Personal and Private

Miss Jane Addams
Hull House
Chicago, Illinois

Dear Miss Addams:

It will probably not surprise you to hear that it has become necessary to plan at once for an underwriting fund for The Nation for the next three years if it is not to slip out of Liberal hands next Spring. After the sale of The Evening Post, I set aside a very considerable sum of money to maintain the paper, hoping that it would be sufficient [to] keep it going for five years. But the tremendous and unlooked for rapidity of our success put heavier burdens upon me [than] I had anticipated. Thus, instead of having a little medium of ten or twelve thousand readers, as I had hoped, we now have, according to our August figures, 31,727 and will probably show a higher figure of net paid subscribers every month from now on. We are not able to print this week on account of the strike. As soon as we start up again, our edition will be 44,500. Unfortunately, as the New Republic is pointing out, mediums of this kind cannot be made to support themselves until they get at least 100,000 readers, and the deficit is so enormous while getting these 100,000 readers that few publications of this kind weather the trial period. Therefore, I must go to work at once to raise a guarantee fund of $125,000 for three years, to which I will contribute $25,000 a year if the fund can be drawn upon from the first of January on.

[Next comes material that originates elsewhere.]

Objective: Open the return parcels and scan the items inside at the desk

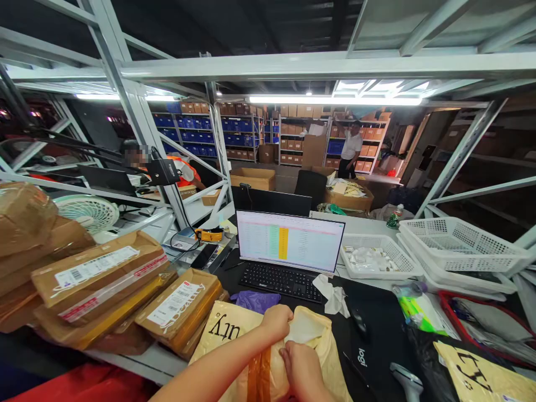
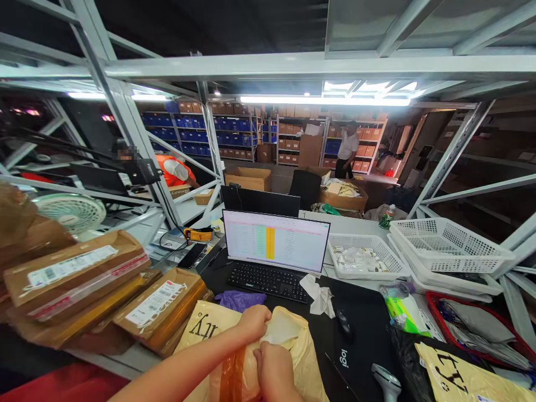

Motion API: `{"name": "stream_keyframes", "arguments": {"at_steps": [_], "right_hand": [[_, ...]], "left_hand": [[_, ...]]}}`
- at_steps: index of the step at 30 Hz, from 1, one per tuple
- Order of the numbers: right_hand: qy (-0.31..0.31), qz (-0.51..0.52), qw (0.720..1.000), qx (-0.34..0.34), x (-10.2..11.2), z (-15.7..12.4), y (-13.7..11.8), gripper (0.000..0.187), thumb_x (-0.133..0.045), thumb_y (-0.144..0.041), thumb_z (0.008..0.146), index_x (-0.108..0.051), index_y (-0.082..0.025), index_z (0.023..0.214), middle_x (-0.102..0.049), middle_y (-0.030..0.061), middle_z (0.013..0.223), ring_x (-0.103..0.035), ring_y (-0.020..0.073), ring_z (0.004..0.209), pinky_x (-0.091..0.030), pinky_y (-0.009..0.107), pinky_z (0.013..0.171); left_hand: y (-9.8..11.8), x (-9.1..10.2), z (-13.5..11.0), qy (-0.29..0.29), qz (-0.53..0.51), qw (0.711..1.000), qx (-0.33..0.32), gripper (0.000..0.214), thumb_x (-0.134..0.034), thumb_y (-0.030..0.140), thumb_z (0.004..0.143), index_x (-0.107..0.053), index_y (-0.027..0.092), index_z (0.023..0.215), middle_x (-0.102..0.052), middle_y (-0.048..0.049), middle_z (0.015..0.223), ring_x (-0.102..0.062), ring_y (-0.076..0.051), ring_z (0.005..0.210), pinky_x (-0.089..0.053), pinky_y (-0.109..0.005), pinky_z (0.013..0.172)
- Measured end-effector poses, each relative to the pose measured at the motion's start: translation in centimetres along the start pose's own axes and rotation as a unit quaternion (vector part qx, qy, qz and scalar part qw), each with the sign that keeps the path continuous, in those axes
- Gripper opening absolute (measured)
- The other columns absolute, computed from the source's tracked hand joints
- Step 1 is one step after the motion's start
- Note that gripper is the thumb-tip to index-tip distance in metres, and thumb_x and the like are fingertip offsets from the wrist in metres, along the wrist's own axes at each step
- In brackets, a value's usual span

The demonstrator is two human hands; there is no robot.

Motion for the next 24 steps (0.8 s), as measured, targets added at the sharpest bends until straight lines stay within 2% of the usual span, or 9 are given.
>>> {"name": "stream_keyframes", "arguments": {"at_steps": [6, 8, 12, 15, 20, 24], "right_hand": [[0.021, 0.003, 1.000, -0.005, -0.7, -0.8, 1.6, 0.032, -0.041, -0.027, 0.098, -0.070, -0.024, 0.086, -0.076, 0.0087, 0.087, -0.072, 0.0276, 0.084, -0.048, 0.034, 0.068], [0.021, -0.005, 1.000, 0.003, -0.9, -1.4, 1.5, 0.035, -0.037, -0.025, 0.099, -0.069, -0.023, 0.086, -0.076, 0.0087, 0.087, -0.073, 0.0257, 0.084, -0.046, 0.030, 0.067], [0.003, -0.029, 0.999, 0.029, -0.6, -2.7, 1.9, 0.026, -0.045, -0.028, 0.096, -0.070, -0.024, 0.090, -0.077, 0.0096, 0.087, -0.074, 0.0274, 0.083, -0.041, 0.029, 0.061], [0.001, -0.036, 0.998, 0.057, 0.1, -3.5, 2.9, 0.022, -0.049, -0.031, 0.094, -0.071, -0.025, 0.091, -0.077, 0.0085, 0.085, -0.073, 0.0267, 0.080, -0.040, 0.028, 0.058], [-0.031, -0.079, 0.994, 0.068, 0.1, -4.1, 3.6, 0.022, -0.053, -0.031, 0.090, -0.074, -0.025, 0.092, -0.077, 0.0089, 0.087, -0.074, 0.0284, 0.081, -0.044, 0.029, 0.060], [-0.084, -0.096, 0.990, 0.054, 1.2, -4.6, 2.3, 0.029, -0.052, -0.034, 0.090, -0.075, -0.023, 0.101, -0.076, 0.0134, 0.093, -0.073, 0.0332, 0.088, -0.051, 0.033, 0.069]], "left_hand": [[0.9, -0.7, 2.0, 0.016, -0.013, 1.000, 0.015, 0.019, -0.057, 0.006, 0.067, -0.070, 0.019, 0.071, -0.076, -0.0111, 0.090, -0.070, -0.028, 0.096, -0.046, -0.031, 0.077], [0.5, -0.3, 2.9, 0.023, -0.014, 0.999, 0.031, 0.021, -0.057, 0.006, 0.071, -0.073, 0.018, 0.078, -0.076, -0.0137, 0.097, -0.070, -0.029, 0.100, -0.047, -0.032, 0.079], [-0.7, 1.0, 4.7, 0.030, -0.011, 0.998, 0.057, 0.022, -0.058, 0.010, 0.076, -0.075, 0.017, 0.088, -0.075, -0.0153, 0.104, -0.070, -0.028, 0.103, -0.049, -0.031, 0.082], [-0.6, 2.0, 5.6, 0.033, -0.008, 0.998, 0.058, 0.022, -0.058, 0.015, 0.081, -0.076, 0.018, 0.093, -0.075, -0.0149, 0.105, -0.069, -0.027, 0.105, -0.049, -0.031, 0.083], [1.7, 2.4, 4.7, 0.024, -0.003, 0.999, 0.032, 0.024, -0.056, 0.013, 0.080, -0.075, 0.016, 0.094, -0.075, -0.0167, 0.104, -0.070, -0.028, 0.102, -0.049, -0.031, 0.080], [2.8, 2.6, 2.3, -0.002, -0.009, 0.999, -0.032, 0.022, -0.057, 0.010, 0.074, -0.073, 0.018, 0.085, -0.076, -0.0097, 0.092, -0.071, -0.024, 0.092, -0.049, -0.028, 0.075]]}}
Point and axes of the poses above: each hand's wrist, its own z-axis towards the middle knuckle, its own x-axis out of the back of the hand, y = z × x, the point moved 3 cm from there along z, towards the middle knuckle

Mrs. Leach is going to aid me, but has not yet fixed the figure. At present her contribution is $12,000 a year and I hope it will be [page 2] $20,000 for the guarantee fund. Mrs. Neilson has withdrawn her support because we are not radical enough on the land question to suit her and her husband. They are planning to start another Liberal Journal of their own, which is a great pity because it makes too much competition in the narrow Liberal field. It will probably hurt us, The New Republic and The Dial. The Dial too, is struggling for existence.

To come to the point, I am planning to leave for Chicago about the 23d or 24th of the month, as I have a speaking engagement there on the 29th, and I want to raise some of this money there.

I do not believe that I am asking too much of you to help me because I know that you will understand that I am not asking for Oswald Villard or even for The Nation as such, but for the cause. There are many who feel that the disappearance of The Nation would be ↑an↓ irrevocable loss to the cause of Liberalism and yet that it will take place inevitably next year unless help is forthcoming. The friends who contribute must be willing to contribute as they would to an orchestra or an opera; that is, I cannot offer them any guarantee in return for their money, nor is it worth while to try to put a large bond or stock issue upon the property.

Among the Chicago names suggested are Mr. Lasker (?), the great advertising man, Mr. Joseph Shaffner, of Hart, Shaffner and Marx and Mrs. Julius Rosenwald. Mr. Rosenwald is one of the backers of The Review, the new New York publication which is meant to offset the pernicious influence of The Nation and the New Republic, but Dr. Magnes thinks that if we get at Mrs. Rosenwald the story might be different. Are there any other names that you would add to this list?

I know that you have had your own trials about money raising and that you have had the experience of the rest of us of losing valuable supporters because of your position, and yet I have the hope that you will be able to suggest some Liberals who will stand behind this publication. Will you let me know as soon as you can?